The paper compares math tricks for turning chest‑mic recordings of breathing into pictures. It finds the Hermite method works best, but the work is purely about imaging technology, not about any health‑boosting peptide or protocol you can use.

As respiratory sounds contain mechanical and clinical pulmonary information, technical efforts have been devoted during the past decades to analysing, processing and visualising them. The aim of this work was to evaluate deterministic interpolating functions to generate surface respiratory acoustic thoracic images (RATHIs), based on multiple acoustic sensors. Lung sounds were acquired from healthy subjects through a 5 x 5 microphone array on the anterior and posterior thoracic surfaces. The performance of five interpolating functions, including the linear, cubic spline, Hermite, Lagrange and nearest neighbour method, were evaluated to produce images of lung sound intensity during both breathing phases, at low (approximately 0.5ls(-1)) and high (approximately 1.0ls(-1)) airflows. Performance indexes included the normalised residual variance nrv (i.e. inaccuracy), the prediction covariance cv (i.e. precision), the residual covariance rcv (i.e. bias) and the maximum squared residual error semax (i.e. tolerance).

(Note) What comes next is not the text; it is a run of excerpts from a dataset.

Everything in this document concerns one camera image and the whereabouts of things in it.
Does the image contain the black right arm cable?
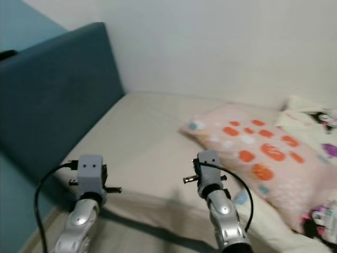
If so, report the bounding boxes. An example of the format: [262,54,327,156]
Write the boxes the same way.
[200,162,254,232]

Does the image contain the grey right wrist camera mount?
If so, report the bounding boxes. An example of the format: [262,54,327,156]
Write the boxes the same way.
[197,150,223,198]

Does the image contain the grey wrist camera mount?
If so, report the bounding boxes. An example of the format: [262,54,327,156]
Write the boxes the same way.
[78,155,104,197]
[197,150,223,198]

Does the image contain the small black object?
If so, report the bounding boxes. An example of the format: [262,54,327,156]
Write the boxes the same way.
[0,49,17,60]

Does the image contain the dark teal upholstered headboard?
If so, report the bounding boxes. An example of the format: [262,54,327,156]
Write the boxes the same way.
[0,22,126,182]

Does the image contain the beige mattress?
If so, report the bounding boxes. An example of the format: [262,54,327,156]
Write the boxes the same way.
[54,91,295,253]

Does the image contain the pink pillow with orange prints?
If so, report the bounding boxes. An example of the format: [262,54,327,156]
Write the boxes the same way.
[179,104,337,232]

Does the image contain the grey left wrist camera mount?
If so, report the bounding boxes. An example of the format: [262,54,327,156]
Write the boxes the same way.
[78,155,104,197]

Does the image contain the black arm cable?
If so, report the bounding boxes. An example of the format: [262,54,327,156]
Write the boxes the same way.
[34,162,80,253]
[200,162,254,232]

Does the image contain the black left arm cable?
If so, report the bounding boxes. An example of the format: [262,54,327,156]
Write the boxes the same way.
[34,162,80,253]

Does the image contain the cream cartoon print blanket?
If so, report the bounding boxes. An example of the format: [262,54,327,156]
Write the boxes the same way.
[234,95,337,253]

Among the tested interpolating functions and in all experimental conditions, the Hermite function (nrv=0.146 +/- 0.059, cv= 0.925 +/- 0.030, rcv = -0.073 +/- 0.068, semax = 0.005 +/- 0.004) globally provided the indexes closest to the optimum, whereas the nearest neighbour (nrv=0.339 +/- 0.023, cv = 0.870 +/- 0.033, rcv= 0.298 +/- 0.032, semax = 0.007 +/- 0.005) and the Lagrange methods (nrv = 0.287 +/- 0.148, cv = 0.880 +/- 0.039, rcv = -0.524 +/- 0.135, semax = 0.007 +/- 0.0001) presented the poorest statistical measurements. It is concluded that, although deterministic interpolation functions indicate different performances among tested techniques, the Hermite interpolation function presents a more confident deterministic interpolation for depicting surface-type RATHI.